I like to pull the nasolabial fat superolaterally with my non-injecting hand before I enter with the needle. Once I am happy that I am on the bone I free my non-injecting hand and proceed to aspirate before injecting. There is debate regarding aspiration as a safety manoeuvre especially due to false negative results.12,13 Whilst there is no conclusive study on whether to aspirate or not, even in the pyriform fossa, for such a precarious treatment zone I personally feel the need to aspirate. This may change over time and will depend on an evidence-based approach. The product is injected very slowly as a bolus and I always ensure I am deep onto the bony pyriform aperture to avoid the angular artery, which is superficial to the deep pyriform space.1 You will be able to see the gradual volumisation of the region as you are injecting. In addition, whilst you are injecting you should observe the whole face for any signs of vascular occlusion such as pain, blanching and delayed capillary refill time.14 It is highly advisable to use no more than 0.3ml of a high G prime filler on each side to reduce the risk of vascular compression (Figure 2).

Treatment challenges

In my opinion, I think the biggest challenge in treating the deep pyriform space is ensuring accurate product placement without uncontrolled product spread. I have noticed that I do not get the same level of volumisation and therefore optimal aesthetic outcome if the needle is not touching the bone before I inject. It can be difficult to hit the bone if you are approaching from a very low angle of injection as I suggested above, but I believe this comes with practice and confidence.

If your product is injected too superiorly then there is a higher risk of compression or occlusion of the infraorbital artery.4,15 If your product is injected too low (inferior to the nasal alar) then there is a chance that it may be deposited in the alveolar mucosa. To avoid these two scenarios, I ensure that the end of my needle is parallel with the widest point of the nasal alar.
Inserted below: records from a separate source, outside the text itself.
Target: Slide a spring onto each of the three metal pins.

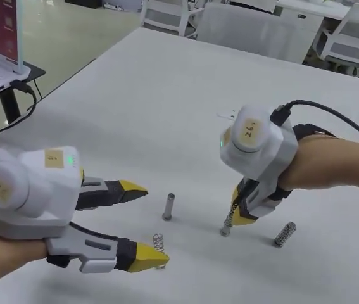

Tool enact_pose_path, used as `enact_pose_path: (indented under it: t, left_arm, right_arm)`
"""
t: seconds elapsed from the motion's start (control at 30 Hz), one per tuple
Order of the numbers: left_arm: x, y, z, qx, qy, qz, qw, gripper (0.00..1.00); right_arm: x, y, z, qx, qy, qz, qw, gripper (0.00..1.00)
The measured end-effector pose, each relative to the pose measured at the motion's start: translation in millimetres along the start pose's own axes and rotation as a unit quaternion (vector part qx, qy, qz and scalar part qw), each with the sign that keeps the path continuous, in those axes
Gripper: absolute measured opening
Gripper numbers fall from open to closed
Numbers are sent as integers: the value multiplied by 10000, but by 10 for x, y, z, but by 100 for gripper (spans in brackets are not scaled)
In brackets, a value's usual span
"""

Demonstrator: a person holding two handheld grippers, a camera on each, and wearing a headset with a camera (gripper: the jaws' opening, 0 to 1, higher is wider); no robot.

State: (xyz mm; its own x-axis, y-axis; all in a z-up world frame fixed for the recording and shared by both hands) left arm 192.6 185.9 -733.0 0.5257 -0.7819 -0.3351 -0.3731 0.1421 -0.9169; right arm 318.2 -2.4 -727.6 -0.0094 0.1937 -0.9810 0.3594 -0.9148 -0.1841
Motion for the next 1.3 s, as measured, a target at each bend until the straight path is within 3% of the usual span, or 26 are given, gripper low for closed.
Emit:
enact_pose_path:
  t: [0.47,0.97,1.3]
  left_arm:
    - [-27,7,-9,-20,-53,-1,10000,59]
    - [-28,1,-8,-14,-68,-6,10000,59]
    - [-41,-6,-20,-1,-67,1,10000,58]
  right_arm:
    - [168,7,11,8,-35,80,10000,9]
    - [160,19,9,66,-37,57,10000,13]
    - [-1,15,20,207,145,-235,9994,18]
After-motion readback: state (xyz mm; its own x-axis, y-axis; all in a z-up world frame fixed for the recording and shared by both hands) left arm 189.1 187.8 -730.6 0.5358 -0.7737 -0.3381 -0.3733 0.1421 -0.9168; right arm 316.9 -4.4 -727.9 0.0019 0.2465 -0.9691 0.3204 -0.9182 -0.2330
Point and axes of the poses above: the centre of the closed fingertips' face, and the gripper's own axes: x roughly forward along the fingers, z roughly to its left, y roughly out of its underside, the point moved 10 cm from there along -x, roughly backward along the fingers, and after that the axes turned 11 degrees about -x, right-handed, at the moved point
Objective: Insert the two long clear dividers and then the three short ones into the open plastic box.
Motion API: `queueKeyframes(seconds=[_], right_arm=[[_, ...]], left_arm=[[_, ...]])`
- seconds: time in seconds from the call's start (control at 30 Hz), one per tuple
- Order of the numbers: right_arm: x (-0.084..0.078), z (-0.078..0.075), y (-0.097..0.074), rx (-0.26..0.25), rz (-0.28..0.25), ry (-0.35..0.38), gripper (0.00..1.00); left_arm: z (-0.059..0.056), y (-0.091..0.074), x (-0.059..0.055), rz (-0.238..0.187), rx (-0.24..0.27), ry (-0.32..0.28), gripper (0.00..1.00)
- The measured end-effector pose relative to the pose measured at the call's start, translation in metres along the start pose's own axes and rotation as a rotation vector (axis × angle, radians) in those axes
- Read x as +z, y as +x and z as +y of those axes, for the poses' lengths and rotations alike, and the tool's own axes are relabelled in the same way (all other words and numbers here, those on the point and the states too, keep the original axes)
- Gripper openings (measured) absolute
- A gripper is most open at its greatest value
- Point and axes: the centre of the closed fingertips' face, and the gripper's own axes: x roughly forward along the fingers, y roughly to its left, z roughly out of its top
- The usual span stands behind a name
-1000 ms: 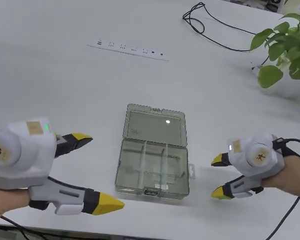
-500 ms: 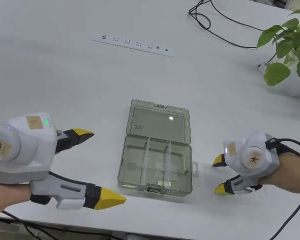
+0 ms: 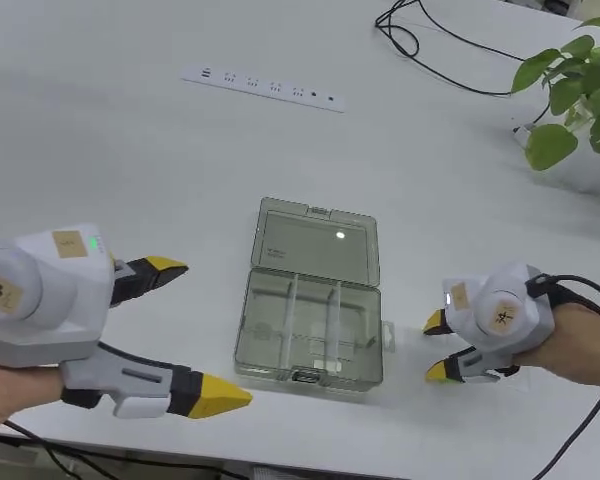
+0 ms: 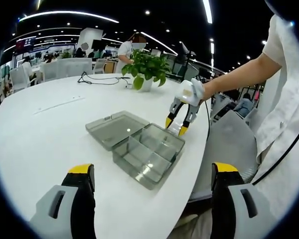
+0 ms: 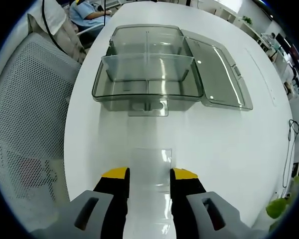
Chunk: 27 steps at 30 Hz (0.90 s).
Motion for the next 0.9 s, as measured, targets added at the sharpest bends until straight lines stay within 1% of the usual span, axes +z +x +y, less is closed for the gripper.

After treating the deep pyriform space, there may be a residual nasolabial fold and you can treat this accordingly to optimise the aesthetic outcome for mid-face rejuvenation (Figure 3).


Whilst the deep pyriform space is a fairly recently described anatomic space, its significance as an important target for mid-face volumisation is unquestionable. One should appreciate the latest publications on the regional anatomy to ensure maximum safety and confidence when treating this area. There are various injection techniques for treating the space but, in my experience, the technique I have described has yielded a high level of patient satisfaction and safety profile.

I will also stress that treatment of this space is just one aspect that contributes to optimal aesthetic mid-face rejuvenation and it is important to take into consideration other mid-facial regions such as the medial and lateral cheeks. Ultimately, I believe it is highly advantageous for aesthetic practitioners to appreciate that this space exists and, if treated correctly, can demonstrate excellent aesthetic outcomes.